Both Rolex and Tudor have the same origins of quality
Both Rolex and Tudor timepieces were founded by Hans Wilsdorf. Therefore, his attention to detail and handmade quality has been part of both brands from their inception.
Rolex was founded in 1905 by Wilsdorf. He dreamed of a precise wristwatch that was elegant and reliable. Consequently, he contracted a Swiss watchmaking company in Bienne to manufacture very small, precise movements that were fitted inside his timepieces.
And, his first waterproof watch, the Oyster watch, with its perpetual movement was the world’s first waterproof watch that was accurate and designed to withstand all conditions. The Oyster case was designed and manufactured in three layers with the movement sealed between the top or front of the watch and the second layer. The third layer or back of the watch was hermetically sealed to the top by screwing down the bezel, case back, and winding crown against the middle case.
The Tudor brand was conceived in 1926 by Wilsdorf as high-quality timepieces that are moderately priced. These watches were first equipped with off-the-shelf movements, housed in a Rolex-quality case and strap or bracelet; thereby, ensuring Rolex quality at a reasonable price. The Tudor Oyster collection was released in the mid-1940s using Rolex’s waterproof Oyster case to protect the Tudor watch’s internal movement.
The addition of Rolex’s self-winding rotor facilitated Tudor’s journey into the production of diver’s and tool watches. Tudor’s first diving watch, the Oyster Prince Submariner, was released in 1954 and was waterproof to 100 metres.
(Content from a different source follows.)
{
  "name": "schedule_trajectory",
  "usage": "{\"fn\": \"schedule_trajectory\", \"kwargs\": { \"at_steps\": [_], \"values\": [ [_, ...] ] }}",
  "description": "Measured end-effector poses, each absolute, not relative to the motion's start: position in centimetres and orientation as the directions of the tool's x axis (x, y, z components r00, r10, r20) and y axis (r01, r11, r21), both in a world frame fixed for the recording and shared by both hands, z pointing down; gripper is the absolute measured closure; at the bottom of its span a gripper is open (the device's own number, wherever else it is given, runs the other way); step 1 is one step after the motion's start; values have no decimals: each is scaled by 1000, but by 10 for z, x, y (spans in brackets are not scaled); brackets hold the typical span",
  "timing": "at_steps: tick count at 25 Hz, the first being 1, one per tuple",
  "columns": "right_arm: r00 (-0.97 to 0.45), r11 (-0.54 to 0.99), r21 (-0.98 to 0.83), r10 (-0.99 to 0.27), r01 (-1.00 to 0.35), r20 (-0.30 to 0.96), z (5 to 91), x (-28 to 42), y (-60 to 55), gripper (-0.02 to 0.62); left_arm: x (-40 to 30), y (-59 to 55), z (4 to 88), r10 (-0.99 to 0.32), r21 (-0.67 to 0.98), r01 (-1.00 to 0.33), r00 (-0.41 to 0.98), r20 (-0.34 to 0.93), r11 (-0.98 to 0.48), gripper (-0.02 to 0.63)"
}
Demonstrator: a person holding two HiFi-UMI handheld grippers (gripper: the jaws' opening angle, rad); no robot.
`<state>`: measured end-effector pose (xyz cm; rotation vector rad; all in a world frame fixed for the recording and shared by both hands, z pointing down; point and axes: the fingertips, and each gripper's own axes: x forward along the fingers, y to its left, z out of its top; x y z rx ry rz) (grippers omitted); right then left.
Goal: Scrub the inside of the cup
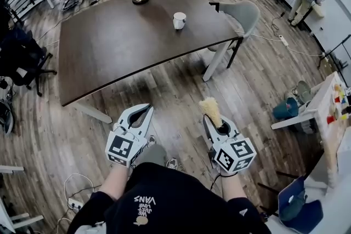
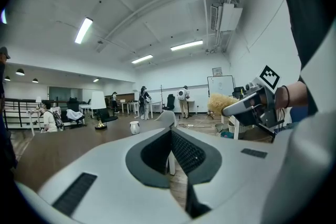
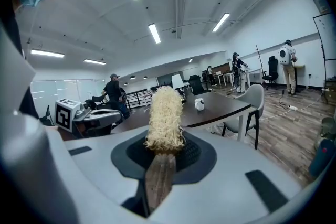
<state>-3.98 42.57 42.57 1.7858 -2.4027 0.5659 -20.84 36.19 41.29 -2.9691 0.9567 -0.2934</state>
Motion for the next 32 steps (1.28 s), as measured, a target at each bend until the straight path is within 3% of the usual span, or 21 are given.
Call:
{"fn": "schedule_trajectory", "kwargs": {
  "at_steps": [32],
  "values": [
    [-200,129,-243,-935,-961,294,424,-39,215,522,-199,142,416,-471,-49,-471,862,189,-881,595]
  ]
}}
This depth was increased from 100 to 200 metres in 1958.
While Rolex is well-known for its perpetual motion, self-winding movement that was implemented in 1931, Tudor released a range of watches with a self-winding movement in 1976: The Oyster Big Block series.
Quality versus price
Here is a brief comparison between a 2018 Tudor Black Bay GMT watch and a Rolex GMT-Master II Pepsi timepiece.
At the outset of this discussion, it’s vital to note that the 2018 Tudor Black Bay GMT timepiece sells for about £3 100 ($3 900 USD) and the Rolex Pepsi sells for about £7 364 ($9 250 USD). Thus, there is a considerable price difference between these two watches. And, by looking at these components and the materials they are manufactured from, the price difference is justified.
The Tudor’s case is manufactured from steel, has a polished and satin finish, and is waterproof to 200 metres. The bezel is steel graduated with an anodised aluminium disc. It has a steel screw down winding crown. And, it’s movement is an automatic movement with a bidirectional rotor system.
The Rolex, on the other hand, has a Oystersteel outer case, monobloc middle case, screw-down back and winding crown. It is waterproof to 100 metres. And the movement is a perpetual rotor movement.
Both the Rolex Pepsi and the Tudor GMT watch as manufactured with precision and with quality components. Their movements are similar in that they are automatic; although, the mechanism that creates the automatic movement is different.
Finally, if you cannot afford a Rolex, this discussion proves that a Tudor watch is an accepted and viable alternative.